In that room on Tuesday in the School of Nursing, Christ was alive—a power of love that broke through the locked doors of rage and despair and sorrow. Christ is alive in that human instinct to reach out to one another, in that yearning to make a difference, no matter how small, in our persistent capacity for compassion. Hope is alive in blood banks all over the country, in homes and schools where adults do their best to comfort our children, in the sacrifices of firefighters and police, in the anguished prayers of everyone who seeks divine guidance to know how to respond to this tragedy. Love is stronger than hatred. Hope is greater than despair. Christ is alive and in our midst.
This is a frightening time. I am afraid—afraid of what the rescue workers will find, afraid of escalating violence in our world, afraid for our Arab-American and Islamic brothers and sisters, afraid of facing the reality of our human vulnerability. I identify with the weak hands and the feeble knees and the fearful hearts lifted up in our Old Testament reading. To those whose knees and hands are trembling, the prophet Isaiah says, “Be strong, do not fear! Here is your God.” The strength he calls forth comes not from weapons or armies, but from the assurance that God is with them always, the promise that God will heal their brokenness and restore the wilderness of destruction. “Be strong, do not fear! Here is your God.”
I identify also with the disciples huddled together in fear. To them, the resurrected Jesus says, “Peace be with you.” He goes on from there: “As the Father has sent me, so I send you.” And then he breathes on them, “Receive the gift of the Holy Spirit.” The frightened disciples are sent to carry on Jesus’ ministry of love and healing. And they are given the gift of the Holy Spirit—to give them strength and courage to proclaim love in a world filled with pain and hatred and fear.
Our hands may be weak with fear, but
by the grace of God these shaking hands will have the strength to reach out to
those who are suffering.

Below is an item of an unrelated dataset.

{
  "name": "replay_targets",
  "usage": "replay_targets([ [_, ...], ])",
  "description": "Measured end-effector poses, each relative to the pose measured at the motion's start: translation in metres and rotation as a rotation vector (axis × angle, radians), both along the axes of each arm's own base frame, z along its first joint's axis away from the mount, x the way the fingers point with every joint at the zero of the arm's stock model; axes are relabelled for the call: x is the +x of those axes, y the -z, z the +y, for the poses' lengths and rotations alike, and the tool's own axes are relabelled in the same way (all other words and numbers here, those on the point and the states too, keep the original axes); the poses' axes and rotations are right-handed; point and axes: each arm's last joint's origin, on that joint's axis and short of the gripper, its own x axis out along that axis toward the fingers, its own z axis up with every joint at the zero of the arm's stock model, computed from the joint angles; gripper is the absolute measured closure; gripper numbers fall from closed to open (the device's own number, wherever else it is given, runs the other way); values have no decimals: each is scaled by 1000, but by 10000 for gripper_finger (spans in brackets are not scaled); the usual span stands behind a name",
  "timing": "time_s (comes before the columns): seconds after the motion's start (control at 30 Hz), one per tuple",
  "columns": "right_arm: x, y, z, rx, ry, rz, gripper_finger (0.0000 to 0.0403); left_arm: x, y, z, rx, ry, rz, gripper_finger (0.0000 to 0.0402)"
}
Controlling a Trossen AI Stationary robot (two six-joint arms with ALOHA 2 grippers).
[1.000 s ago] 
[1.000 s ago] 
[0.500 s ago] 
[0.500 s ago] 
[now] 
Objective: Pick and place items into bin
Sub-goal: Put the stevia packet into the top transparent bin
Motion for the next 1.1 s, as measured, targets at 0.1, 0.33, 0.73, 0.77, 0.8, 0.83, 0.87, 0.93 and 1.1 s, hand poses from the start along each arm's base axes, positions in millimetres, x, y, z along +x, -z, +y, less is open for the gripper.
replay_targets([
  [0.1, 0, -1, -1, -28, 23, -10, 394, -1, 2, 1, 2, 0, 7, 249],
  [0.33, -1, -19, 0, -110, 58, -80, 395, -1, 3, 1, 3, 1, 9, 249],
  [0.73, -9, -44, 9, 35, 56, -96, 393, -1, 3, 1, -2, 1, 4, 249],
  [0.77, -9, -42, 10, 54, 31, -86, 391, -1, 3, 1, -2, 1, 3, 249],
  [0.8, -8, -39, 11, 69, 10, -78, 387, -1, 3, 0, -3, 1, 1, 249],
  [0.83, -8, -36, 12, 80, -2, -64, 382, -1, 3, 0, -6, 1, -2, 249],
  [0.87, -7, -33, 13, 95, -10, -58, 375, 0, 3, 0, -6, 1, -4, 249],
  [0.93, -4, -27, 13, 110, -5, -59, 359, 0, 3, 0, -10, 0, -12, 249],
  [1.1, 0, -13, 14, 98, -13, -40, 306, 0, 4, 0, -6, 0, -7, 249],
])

Brought
together with many other hands, they will be powerful enough to build bridges
of understanding across chasms of hatred.

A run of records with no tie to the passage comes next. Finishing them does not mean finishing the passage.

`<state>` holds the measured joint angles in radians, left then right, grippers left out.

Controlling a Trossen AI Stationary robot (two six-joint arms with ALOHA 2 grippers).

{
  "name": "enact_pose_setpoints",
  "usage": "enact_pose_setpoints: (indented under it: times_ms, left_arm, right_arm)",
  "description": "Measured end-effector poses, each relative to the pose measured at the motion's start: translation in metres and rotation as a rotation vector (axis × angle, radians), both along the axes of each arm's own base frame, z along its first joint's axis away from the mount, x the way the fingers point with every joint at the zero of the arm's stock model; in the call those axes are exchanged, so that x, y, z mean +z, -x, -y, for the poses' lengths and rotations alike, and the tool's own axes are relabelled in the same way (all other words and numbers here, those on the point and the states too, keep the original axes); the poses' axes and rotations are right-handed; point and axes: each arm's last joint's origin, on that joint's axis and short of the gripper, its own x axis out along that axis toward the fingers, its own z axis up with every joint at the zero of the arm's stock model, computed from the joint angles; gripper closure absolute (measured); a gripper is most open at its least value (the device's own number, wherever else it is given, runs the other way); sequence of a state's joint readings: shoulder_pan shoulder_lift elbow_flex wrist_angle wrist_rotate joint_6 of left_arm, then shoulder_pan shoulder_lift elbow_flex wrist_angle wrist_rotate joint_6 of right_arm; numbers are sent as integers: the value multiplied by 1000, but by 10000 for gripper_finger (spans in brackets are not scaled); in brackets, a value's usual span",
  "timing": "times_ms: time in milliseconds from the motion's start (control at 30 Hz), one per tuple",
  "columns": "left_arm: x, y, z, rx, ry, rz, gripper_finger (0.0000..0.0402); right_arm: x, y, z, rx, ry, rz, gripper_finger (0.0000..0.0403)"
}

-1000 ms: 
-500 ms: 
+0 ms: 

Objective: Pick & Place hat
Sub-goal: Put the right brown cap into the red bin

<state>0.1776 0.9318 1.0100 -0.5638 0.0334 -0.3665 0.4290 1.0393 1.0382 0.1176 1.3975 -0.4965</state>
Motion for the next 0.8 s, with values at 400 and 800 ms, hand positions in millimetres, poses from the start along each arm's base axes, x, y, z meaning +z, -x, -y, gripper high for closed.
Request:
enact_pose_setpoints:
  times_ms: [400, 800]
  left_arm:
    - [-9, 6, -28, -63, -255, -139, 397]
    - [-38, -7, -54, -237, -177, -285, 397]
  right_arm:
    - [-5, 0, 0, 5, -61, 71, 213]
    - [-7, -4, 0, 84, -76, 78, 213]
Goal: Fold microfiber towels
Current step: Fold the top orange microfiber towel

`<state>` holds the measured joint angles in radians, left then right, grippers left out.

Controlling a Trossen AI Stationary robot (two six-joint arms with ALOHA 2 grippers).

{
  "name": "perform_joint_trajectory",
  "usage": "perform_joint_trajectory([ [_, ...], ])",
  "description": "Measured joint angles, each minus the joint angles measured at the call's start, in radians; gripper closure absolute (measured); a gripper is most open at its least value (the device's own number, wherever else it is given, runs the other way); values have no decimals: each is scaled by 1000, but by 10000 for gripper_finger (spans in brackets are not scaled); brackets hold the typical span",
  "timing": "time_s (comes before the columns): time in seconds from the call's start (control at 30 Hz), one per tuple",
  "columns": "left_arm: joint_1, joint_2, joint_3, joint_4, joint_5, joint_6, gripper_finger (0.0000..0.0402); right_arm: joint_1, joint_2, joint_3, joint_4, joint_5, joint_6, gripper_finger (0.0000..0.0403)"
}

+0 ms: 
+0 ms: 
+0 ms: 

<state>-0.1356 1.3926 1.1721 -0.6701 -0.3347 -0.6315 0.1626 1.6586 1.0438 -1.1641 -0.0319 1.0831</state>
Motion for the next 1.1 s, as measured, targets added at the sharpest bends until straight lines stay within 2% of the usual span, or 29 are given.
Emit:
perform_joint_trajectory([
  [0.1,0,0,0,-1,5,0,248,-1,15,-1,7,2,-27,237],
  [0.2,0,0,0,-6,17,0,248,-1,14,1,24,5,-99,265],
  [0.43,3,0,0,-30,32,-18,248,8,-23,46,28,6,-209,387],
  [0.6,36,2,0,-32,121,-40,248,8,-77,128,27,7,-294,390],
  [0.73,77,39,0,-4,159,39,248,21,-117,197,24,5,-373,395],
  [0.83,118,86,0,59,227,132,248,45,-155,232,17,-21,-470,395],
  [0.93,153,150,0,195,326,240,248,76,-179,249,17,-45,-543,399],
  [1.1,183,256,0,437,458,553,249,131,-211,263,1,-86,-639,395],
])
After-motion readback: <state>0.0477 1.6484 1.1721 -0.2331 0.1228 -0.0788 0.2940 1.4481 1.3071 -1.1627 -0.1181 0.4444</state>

Our knees may be feeble, but by the power of the Holy Spirit they will
hold us up as we walk together on this long journey toward healing. We may be afraid, but we do not have to lock
the doors of our hearts. We do not have
to be controlled by our fear; instead we can be led by the power of love.

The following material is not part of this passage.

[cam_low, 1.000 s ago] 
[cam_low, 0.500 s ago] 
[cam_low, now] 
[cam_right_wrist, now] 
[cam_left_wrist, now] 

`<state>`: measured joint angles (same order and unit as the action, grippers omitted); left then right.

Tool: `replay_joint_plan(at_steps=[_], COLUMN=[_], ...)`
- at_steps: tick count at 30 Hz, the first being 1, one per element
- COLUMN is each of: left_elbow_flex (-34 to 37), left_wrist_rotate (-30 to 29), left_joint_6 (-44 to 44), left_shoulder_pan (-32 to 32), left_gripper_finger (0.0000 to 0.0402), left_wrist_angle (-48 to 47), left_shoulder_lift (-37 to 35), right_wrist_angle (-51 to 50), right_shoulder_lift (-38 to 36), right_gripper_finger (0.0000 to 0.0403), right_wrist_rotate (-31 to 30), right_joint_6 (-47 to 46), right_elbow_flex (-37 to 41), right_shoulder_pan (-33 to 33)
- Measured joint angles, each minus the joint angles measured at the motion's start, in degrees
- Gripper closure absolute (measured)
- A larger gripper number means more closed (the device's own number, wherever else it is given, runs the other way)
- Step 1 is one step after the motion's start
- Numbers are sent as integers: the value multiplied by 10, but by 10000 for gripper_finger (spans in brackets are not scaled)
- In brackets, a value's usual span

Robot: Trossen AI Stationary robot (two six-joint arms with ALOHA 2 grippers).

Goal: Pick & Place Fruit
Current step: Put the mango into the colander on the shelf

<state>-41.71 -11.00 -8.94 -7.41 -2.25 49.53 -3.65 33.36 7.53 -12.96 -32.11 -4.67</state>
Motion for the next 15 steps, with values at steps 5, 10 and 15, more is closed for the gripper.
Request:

At our prayer service on Wednesday night, many heartfelt and moving prayers were lifted up. One man prayed that our nation might learn from this tragedy—not that we might learn to have tighter security for our airports, but that we might learn, he prayed, “to love our neighbors more fully.” What a memorial it would be to our brothers and sisters who lost their lives in this tragedy of hatred—if in their memory we refused to allow hatred to win. What a memorial it would be—if in honor of them our whole nation vowed to remember what is most precious in life: the gifts of love and community. What a memorial it would be—if in celebration of their lives our desire to make a difference and to offer compassion to our neighbors became not just a response to tragedy but a new way to live every day of our lives.
Let us today begin to build a lasting memorial to those who have died. Not a memorial built out of brick or steel or marble, but a memorial built of acts of compassion, community, and love.
In the name of Jesus, the one whose love can never be destroyed, Amen.